I was under the impression that virtualenv --no-site-packages would create a completely separate and isolated Python environment, but it doesn't seem to.

For example, I have python-django installed globally, but wish to create a virtualenv with a different Django version.

$ virtualenv --no-site-packages foo       
New python executable in foo/bin/python
Installing setuptools............done.
$ pip -E foo install Django
Requirement already satisfied: Django in /usr/share/pyshared
Installing collected packages: Django
Successfully installed Django

From what I can tell, the pip -E foo install above is supposed to re-install a new version of Django. Also, if I tell pip to freeze the environment, I get a whole lot of packages. I would expect that for a fresh environment with --no-site-packages this would be blank?

$ pip -E foo freeze
4Suite-XML==1.0.2
BeautifulSoup==3.1.0.1
Brlapi==0.5.3
BzrTools==1.17.0
Django==1.1
... and so on ...

Am I misunderstanding how --no-site-packages is supposed to work?

A: 

--no-site-packes should, as the name suggests, remove the standard site-packages directory from sys.path.
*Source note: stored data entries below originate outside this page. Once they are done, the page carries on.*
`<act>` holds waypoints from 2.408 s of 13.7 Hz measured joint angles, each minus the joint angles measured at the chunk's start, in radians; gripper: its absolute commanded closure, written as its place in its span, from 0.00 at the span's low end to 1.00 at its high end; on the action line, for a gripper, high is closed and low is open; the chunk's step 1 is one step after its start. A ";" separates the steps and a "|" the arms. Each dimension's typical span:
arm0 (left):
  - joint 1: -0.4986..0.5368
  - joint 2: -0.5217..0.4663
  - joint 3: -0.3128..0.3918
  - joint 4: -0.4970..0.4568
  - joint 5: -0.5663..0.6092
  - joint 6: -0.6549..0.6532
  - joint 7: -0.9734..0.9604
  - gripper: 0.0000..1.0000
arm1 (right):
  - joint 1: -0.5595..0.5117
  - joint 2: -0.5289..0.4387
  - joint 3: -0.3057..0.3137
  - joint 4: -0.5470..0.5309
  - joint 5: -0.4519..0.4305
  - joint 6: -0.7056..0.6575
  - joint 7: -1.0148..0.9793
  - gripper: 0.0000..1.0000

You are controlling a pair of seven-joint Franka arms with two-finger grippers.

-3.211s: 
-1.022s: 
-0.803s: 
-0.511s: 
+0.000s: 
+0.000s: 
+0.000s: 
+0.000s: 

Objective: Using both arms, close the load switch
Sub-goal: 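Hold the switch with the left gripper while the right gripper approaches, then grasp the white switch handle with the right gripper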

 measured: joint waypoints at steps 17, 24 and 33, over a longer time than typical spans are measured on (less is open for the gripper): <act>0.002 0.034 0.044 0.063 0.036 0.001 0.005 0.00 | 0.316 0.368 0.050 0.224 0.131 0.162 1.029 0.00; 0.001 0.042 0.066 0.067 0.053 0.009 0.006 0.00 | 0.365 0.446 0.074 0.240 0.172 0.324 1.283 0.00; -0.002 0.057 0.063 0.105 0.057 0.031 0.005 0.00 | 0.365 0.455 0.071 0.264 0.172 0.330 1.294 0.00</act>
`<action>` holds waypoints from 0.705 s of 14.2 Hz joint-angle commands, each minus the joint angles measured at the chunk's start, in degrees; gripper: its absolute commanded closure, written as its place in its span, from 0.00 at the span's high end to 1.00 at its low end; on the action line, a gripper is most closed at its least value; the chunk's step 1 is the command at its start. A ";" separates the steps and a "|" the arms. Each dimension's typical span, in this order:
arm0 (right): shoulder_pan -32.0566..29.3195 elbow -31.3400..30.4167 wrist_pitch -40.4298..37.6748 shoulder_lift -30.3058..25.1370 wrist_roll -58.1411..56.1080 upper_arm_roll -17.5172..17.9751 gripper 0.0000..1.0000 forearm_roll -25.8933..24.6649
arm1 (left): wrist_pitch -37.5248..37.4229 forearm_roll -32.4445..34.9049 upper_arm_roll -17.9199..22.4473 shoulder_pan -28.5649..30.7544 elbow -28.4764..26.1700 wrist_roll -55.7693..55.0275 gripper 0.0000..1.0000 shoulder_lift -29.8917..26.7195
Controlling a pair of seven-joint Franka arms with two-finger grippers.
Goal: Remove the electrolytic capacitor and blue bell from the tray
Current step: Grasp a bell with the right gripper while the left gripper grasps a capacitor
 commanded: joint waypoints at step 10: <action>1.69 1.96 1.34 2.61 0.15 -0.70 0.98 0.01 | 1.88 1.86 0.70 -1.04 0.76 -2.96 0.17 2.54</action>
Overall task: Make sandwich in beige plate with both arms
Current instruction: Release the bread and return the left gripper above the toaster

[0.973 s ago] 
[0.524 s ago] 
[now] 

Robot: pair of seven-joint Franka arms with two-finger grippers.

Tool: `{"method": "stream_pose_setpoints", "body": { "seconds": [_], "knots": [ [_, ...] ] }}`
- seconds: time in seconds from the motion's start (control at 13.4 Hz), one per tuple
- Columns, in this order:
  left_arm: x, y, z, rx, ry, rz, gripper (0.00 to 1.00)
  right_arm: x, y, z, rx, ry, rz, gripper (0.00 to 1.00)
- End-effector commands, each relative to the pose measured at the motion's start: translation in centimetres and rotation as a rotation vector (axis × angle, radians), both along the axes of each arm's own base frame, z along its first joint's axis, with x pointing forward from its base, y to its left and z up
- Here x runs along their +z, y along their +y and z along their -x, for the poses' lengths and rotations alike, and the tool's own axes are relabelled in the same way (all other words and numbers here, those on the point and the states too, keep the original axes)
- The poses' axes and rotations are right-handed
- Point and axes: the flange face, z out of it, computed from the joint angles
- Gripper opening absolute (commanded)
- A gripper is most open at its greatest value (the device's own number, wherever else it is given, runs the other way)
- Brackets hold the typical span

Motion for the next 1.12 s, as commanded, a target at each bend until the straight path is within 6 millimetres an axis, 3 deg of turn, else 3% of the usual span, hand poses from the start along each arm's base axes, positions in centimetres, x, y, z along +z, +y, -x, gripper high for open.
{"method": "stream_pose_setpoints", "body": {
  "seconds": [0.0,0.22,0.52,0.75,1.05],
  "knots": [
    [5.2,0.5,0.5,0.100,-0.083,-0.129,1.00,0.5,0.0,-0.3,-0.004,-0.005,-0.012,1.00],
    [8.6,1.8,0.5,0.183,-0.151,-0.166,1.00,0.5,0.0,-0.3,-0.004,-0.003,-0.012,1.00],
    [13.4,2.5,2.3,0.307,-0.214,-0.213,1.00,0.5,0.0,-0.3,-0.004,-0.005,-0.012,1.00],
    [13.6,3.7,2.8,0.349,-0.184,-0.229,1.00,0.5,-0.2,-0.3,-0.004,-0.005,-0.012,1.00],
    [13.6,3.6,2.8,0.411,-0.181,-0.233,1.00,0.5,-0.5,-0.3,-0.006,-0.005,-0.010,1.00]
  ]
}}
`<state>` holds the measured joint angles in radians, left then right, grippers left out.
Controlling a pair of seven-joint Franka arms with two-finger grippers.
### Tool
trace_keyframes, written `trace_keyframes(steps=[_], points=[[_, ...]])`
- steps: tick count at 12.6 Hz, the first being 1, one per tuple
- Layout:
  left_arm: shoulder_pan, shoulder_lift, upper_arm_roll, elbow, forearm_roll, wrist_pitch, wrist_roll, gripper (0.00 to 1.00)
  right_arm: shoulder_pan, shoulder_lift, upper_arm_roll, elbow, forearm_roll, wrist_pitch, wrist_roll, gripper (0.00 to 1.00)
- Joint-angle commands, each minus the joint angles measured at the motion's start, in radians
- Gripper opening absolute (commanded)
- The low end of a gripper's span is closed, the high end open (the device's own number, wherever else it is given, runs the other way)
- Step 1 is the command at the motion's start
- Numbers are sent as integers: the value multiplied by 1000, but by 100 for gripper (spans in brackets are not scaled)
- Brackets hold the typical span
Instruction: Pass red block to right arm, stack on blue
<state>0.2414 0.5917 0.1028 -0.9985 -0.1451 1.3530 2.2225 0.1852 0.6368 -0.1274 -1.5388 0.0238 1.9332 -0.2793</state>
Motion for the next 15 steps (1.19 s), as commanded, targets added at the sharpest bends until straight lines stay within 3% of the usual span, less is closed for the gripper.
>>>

Anything else that lives in the standard Python path will remain there.

Martin v. Löwis
+5  A: 

Eventually I found that, for whatever reason, pip -E was not working. However, if I actually activate the virtualenv, and use easy_install provided by virtualenv to install pip, then use pip directly from within, it seems to work as expected and only show the packages in the virtualenv

ianw
FWIW, with current trunk versions of pip and virtualenv your original workflow now does the right thing, for me anyway. That said, I personally still avoid -E and just install pip in each virtualenv.